## About this exercise
Every line of the following records that includes "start" should be copied.

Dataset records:
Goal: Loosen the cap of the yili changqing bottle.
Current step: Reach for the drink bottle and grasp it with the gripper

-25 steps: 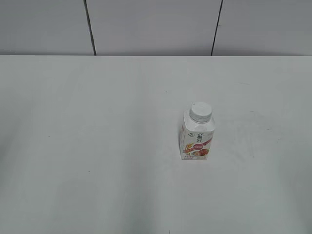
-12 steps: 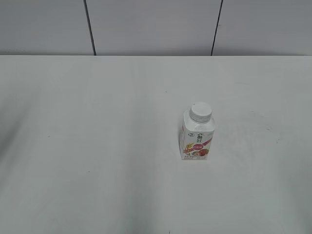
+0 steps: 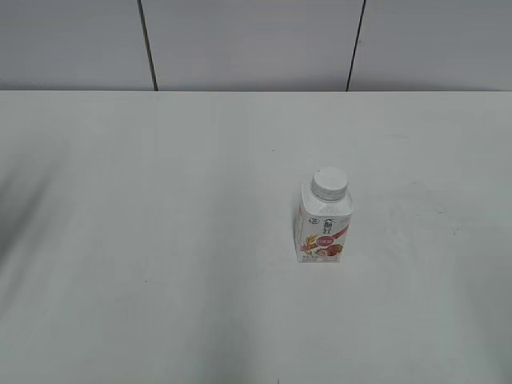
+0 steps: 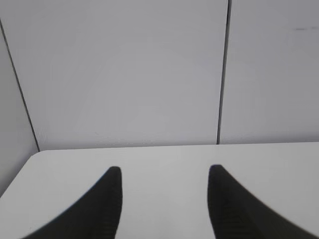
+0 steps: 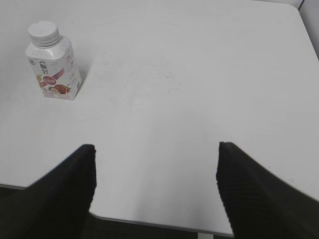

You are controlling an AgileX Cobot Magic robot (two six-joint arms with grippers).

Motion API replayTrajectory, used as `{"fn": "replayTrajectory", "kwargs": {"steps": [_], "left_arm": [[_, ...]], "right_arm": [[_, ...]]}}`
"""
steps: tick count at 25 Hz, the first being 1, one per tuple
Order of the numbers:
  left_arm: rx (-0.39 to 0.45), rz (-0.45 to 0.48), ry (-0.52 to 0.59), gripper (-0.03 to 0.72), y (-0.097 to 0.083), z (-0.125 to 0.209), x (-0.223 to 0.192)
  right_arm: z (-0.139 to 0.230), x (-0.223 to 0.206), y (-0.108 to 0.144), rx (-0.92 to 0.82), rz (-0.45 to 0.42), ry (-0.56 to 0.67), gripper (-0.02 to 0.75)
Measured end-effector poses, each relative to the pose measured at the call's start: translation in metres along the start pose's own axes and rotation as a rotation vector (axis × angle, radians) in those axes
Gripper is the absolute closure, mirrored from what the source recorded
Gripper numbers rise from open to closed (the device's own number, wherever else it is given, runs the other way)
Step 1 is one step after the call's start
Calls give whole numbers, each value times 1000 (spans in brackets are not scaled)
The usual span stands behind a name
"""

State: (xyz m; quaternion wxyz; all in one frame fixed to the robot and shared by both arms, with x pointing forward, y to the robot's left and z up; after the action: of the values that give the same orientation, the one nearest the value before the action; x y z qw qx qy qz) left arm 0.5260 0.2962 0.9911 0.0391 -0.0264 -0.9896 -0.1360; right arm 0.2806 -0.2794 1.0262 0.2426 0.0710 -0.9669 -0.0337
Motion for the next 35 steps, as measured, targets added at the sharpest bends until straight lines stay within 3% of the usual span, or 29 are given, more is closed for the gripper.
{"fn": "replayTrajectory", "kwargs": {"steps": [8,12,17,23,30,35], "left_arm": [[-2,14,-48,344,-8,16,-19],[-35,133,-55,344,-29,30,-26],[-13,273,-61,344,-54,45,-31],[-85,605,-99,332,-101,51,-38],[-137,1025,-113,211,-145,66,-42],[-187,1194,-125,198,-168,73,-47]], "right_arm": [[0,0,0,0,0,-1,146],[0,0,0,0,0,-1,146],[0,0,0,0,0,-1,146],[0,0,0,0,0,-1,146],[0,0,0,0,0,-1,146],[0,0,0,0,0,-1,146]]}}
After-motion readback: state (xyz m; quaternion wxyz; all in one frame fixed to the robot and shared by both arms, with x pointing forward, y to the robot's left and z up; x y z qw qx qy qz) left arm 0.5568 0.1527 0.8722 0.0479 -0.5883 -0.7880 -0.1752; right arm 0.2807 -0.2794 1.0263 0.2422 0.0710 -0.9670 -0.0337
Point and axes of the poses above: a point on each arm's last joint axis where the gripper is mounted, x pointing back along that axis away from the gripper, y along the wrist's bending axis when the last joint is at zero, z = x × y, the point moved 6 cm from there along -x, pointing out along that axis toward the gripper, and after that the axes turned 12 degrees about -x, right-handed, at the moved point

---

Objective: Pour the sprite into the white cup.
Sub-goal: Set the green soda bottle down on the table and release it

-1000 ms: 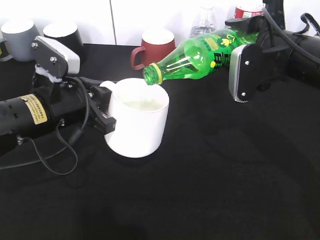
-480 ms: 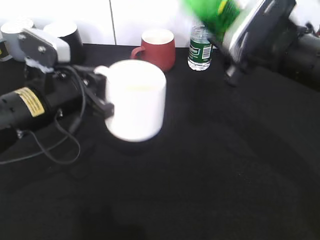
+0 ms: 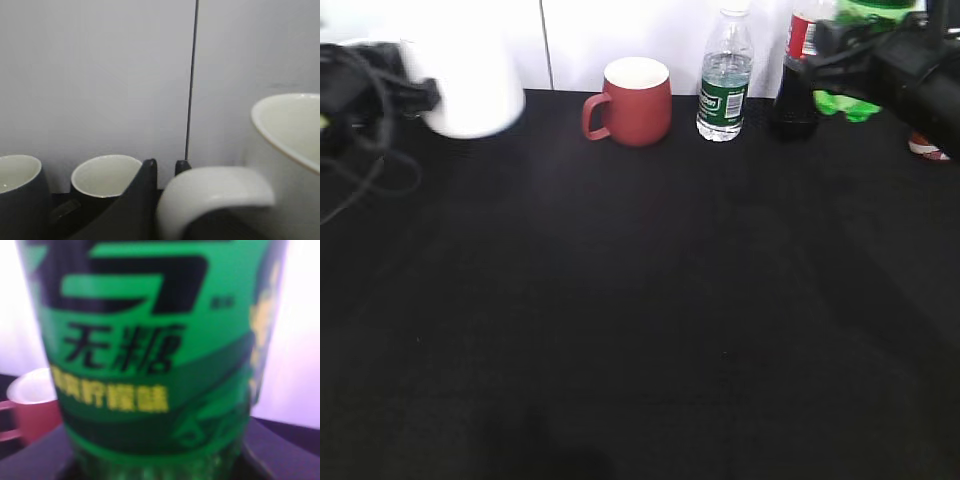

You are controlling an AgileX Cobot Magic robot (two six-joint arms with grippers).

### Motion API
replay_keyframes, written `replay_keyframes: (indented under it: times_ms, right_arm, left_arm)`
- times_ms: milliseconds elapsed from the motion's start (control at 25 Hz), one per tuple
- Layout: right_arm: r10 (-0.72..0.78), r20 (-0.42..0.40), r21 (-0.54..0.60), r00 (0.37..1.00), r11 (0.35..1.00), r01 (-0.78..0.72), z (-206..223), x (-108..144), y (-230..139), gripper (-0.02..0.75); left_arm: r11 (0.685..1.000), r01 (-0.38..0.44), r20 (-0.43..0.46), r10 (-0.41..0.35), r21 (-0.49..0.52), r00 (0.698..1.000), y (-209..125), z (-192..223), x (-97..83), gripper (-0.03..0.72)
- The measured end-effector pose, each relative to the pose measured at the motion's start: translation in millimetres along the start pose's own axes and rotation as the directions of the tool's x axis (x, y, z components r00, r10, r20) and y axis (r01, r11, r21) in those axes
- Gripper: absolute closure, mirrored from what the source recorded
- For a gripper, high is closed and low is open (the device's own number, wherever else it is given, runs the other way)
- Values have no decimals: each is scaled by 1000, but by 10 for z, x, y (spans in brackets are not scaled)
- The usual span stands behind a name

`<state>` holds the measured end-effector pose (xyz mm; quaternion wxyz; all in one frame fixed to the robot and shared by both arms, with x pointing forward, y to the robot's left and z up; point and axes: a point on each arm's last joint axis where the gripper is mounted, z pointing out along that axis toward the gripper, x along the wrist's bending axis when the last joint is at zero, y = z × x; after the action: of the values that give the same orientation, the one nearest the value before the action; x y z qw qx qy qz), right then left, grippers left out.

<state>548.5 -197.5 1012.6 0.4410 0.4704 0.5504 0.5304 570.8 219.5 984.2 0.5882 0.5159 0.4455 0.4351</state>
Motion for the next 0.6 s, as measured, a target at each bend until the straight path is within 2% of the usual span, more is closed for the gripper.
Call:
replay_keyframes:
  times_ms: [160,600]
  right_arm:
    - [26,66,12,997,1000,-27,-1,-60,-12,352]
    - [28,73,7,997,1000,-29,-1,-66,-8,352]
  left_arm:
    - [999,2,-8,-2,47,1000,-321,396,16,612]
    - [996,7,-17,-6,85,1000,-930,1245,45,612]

## Reply to the task
Measured end-effector poses, each relative to the pose measured at the call's start: translation in metres along the start pose's own axes and rotation as a rotation vector (axis × angle, radians) in those axes
Step 1 is one step after the call's start
- times_ms: milliseconds elapsed from the motion's start (control at 25 Hz), one per tuple
- The measured end-effector pose, each relative to the pose measured at the motion's start: translation in millimetres along the start pose's own axes and rotation as the directions of the tool's x axis (x, y, z components r00, r10, r20) and y axis (r01, r11, r21) in those axes

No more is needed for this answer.